[To do]:
Could you filter the records below and return each line that holds "basket"?

Data entries:
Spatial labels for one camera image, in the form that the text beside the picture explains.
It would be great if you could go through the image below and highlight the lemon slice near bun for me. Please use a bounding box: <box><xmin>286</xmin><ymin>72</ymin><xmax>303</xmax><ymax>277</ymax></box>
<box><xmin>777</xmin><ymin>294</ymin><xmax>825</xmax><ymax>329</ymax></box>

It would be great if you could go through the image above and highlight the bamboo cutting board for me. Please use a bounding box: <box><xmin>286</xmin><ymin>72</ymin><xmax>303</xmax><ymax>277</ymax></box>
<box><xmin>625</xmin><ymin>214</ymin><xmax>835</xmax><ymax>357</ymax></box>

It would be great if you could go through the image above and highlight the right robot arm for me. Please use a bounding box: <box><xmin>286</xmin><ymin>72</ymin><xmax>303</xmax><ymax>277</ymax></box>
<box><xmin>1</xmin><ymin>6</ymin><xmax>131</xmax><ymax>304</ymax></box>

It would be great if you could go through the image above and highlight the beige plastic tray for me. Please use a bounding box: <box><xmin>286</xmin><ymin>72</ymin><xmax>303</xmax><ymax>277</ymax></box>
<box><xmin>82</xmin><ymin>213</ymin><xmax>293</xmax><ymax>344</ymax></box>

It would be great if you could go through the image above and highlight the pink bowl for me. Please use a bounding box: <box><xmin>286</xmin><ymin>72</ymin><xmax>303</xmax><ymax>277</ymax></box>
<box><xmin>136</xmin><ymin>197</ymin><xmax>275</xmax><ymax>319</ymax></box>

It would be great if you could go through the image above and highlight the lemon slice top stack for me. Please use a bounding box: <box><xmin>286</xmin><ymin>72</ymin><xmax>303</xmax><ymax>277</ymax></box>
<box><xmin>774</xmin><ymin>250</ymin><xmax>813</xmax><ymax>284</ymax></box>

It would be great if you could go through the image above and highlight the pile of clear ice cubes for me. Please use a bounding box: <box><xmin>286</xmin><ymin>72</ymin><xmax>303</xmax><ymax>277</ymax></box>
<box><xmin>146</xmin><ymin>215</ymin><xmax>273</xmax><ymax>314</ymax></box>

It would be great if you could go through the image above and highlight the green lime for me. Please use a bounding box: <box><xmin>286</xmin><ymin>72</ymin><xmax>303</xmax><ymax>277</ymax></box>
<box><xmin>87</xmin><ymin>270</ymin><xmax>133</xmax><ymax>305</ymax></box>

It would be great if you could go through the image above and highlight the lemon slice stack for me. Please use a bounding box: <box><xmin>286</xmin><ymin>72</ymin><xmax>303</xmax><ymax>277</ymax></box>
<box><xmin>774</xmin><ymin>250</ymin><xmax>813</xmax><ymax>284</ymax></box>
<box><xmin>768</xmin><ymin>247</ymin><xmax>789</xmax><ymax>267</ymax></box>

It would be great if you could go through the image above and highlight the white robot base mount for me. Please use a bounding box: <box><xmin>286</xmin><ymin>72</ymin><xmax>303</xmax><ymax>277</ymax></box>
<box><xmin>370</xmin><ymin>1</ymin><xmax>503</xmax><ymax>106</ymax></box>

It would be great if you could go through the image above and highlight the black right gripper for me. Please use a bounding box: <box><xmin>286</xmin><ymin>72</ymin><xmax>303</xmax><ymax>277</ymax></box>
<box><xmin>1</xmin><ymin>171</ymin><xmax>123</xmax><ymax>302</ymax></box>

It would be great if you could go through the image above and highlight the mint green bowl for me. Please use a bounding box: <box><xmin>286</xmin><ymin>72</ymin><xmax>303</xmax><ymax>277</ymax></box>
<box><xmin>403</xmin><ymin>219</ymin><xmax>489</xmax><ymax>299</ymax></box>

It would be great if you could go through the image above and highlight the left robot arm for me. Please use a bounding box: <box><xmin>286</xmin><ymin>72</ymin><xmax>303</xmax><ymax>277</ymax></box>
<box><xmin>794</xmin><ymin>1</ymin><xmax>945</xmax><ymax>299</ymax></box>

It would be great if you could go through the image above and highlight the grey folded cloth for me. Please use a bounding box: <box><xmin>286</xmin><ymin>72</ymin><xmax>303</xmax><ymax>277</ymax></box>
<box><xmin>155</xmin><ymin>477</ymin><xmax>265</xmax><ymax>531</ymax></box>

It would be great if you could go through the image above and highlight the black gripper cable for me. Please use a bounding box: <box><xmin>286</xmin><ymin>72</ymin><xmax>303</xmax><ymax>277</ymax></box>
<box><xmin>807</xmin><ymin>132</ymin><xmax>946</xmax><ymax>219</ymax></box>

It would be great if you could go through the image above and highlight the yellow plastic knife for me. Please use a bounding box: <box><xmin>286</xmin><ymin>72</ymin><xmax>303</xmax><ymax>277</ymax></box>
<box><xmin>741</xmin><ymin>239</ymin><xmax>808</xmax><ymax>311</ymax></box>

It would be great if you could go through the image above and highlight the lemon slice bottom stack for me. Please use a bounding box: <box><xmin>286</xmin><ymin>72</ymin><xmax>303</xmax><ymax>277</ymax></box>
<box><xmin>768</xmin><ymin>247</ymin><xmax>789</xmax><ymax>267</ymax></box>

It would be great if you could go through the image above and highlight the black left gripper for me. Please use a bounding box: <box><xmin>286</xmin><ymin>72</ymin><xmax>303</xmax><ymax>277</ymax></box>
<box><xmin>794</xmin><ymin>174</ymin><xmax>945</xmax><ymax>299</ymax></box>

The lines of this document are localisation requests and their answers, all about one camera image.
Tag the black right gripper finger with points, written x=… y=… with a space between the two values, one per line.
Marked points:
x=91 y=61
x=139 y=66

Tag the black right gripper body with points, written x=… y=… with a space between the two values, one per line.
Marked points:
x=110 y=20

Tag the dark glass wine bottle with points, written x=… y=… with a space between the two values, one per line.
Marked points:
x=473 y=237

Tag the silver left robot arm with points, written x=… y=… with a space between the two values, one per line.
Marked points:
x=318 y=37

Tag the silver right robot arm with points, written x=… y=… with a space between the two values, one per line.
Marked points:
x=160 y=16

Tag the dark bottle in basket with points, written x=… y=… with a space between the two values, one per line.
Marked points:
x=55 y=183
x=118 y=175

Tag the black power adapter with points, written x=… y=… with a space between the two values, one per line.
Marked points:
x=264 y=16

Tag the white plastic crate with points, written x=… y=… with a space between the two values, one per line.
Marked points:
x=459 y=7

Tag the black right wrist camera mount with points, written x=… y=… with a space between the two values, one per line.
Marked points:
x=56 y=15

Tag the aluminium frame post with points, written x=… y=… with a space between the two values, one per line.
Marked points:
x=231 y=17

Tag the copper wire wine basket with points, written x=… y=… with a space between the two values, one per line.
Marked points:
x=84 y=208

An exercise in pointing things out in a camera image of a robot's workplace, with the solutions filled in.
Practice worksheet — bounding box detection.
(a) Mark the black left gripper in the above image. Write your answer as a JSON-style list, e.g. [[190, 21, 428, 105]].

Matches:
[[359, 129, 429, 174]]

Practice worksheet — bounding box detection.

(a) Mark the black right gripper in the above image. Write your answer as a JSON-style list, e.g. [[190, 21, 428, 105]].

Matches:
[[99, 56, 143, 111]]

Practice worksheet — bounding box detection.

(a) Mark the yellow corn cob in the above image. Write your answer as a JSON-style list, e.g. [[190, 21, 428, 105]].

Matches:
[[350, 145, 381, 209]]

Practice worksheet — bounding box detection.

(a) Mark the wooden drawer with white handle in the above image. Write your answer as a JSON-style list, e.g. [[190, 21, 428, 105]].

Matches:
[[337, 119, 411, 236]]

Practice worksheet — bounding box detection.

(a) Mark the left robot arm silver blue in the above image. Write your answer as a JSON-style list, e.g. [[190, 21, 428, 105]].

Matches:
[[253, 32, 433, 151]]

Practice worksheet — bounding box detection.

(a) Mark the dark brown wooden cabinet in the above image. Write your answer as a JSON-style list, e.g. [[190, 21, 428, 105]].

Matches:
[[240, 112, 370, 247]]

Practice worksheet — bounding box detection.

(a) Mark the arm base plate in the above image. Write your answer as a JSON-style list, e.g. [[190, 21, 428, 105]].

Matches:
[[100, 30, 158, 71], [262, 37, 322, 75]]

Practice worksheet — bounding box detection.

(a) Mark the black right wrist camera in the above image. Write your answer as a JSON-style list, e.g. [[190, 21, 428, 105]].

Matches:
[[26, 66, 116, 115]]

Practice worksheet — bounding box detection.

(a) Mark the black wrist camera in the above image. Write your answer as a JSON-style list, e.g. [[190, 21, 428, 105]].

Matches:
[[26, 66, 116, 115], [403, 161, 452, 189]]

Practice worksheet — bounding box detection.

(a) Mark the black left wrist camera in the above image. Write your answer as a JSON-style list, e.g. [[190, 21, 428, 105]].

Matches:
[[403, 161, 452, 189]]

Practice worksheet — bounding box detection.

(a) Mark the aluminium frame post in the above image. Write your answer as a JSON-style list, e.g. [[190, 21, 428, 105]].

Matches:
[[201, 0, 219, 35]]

[Task answer]:
Tag the dark bottle in basket with points, written x=… y=… with a space between the two values, one per line.
Tag the copper wire wine basket with points, written x=… y=… with a space between the two values, one per line.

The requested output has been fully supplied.